#### Task prompt
Below are records; print only the lines from the line containing "Keep to two rules. Tag the finger" to the end, both included, reproduced exactly and without the pictures.

[Data excerpts]
[Start of section]

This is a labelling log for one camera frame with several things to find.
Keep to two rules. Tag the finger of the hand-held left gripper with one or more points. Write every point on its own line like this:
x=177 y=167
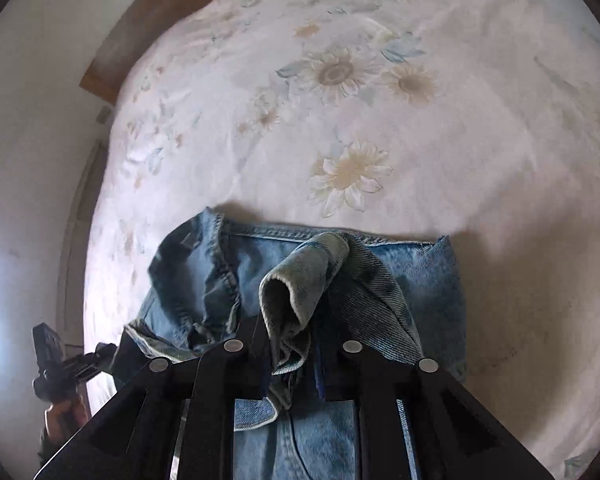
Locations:
x=130 y=360

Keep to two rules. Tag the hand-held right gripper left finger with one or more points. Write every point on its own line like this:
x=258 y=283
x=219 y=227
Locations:
x=250 y=375

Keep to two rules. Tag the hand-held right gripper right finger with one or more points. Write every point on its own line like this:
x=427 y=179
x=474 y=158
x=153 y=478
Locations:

[End of section]

#### Solution to this problem
Keep to two rules. Tag the finger of the hand-held left gripper with one or more points. Write every point on its own line like this:
x=177 y=167
Locations:
x=130 y=360

Keep to two rules. Tag the hand-held right gripper left finger with one or more points. Write every point on its own line like this:
x=258 y=283
x=219 y=227
Locations:
x=250 y=375

Keep to two rules. Tag the hand-held right gripper right finger with one or more points. Write every point on its own line like this:
x=427 y=179
x=474 y=158
x=153 y=478
Locations:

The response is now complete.